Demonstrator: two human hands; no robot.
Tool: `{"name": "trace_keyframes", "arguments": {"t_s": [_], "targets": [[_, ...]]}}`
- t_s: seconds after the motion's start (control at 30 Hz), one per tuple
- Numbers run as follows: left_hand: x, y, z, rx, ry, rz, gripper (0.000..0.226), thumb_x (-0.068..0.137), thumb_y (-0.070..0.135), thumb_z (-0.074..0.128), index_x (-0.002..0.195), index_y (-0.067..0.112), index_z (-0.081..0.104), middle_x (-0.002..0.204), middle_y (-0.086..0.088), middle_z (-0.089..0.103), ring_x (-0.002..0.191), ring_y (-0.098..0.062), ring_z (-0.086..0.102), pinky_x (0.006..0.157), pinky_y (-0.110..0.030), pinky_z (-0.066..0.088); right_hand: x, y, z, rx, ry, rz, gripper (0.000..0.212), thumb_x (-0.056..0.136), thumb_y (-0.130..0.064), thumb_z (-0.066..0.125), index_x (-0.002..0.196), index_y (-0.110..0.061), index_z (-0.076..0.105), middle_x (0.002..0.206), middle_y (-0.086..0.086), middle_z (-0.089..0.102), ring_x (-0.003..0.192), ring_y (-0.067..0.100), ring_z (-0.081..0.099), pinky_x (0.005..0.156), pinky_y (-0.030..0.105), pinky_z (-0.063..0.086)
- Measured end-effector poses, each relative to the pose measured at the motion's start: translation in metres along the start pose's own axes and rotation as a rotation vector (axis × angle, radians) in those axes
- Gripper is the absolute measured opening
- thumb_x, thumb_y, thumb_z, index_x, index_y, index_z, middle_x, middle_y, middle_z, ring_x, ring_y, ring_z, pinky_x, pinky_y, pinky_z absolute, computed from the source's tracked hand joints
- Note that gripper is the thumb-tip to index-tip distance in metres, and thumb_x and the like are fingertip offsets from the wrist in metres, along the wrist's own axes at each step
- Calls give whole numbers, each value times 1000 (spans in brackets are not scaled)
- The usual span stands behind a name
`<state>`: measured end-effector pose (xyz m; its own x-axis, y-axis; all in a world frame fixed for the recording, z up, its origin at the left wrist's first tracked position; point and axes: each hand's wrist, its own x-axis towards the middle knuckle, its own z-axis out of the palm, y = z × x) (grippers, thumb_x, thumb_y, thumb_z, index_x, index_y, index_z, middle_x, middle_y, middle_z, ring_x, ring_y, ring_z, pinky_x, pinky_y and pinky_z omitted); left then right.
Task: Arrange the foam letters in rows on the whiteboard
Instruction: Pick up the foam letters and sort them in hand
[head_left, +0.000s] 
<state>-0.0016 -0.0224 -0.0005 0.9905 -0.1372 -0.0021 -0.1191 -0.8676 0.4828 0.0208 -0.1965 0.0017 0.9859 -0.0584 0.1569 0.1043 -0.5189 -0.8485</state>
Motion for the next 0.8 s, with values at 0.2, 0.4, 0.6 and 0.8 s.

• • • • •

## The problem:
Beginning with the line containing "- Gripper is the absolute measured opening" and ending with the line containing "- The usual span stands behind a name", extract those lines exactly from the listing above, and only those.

## Solved exercise:
- Gripper is the absolute measured opening
- thumb_x, thumb_y, thumb_z, index_x, index_y, index_z, middle_x, middle_y, middle_z, ring_x, ring_y, ring_z, pinky_x, pinky_y, pinky_z absolute, computed from the source's tracked hand joints
- Note that gripper is the thumb-tip to index-tip distance in metres, and thumb_x and the like are fingertip offsets from the wrist in metres, along the wrist's own axes at each step
- Calls give whole numbers, each value times 1000 (spans in brackets are not scaled)
- The usual span stands behind a name

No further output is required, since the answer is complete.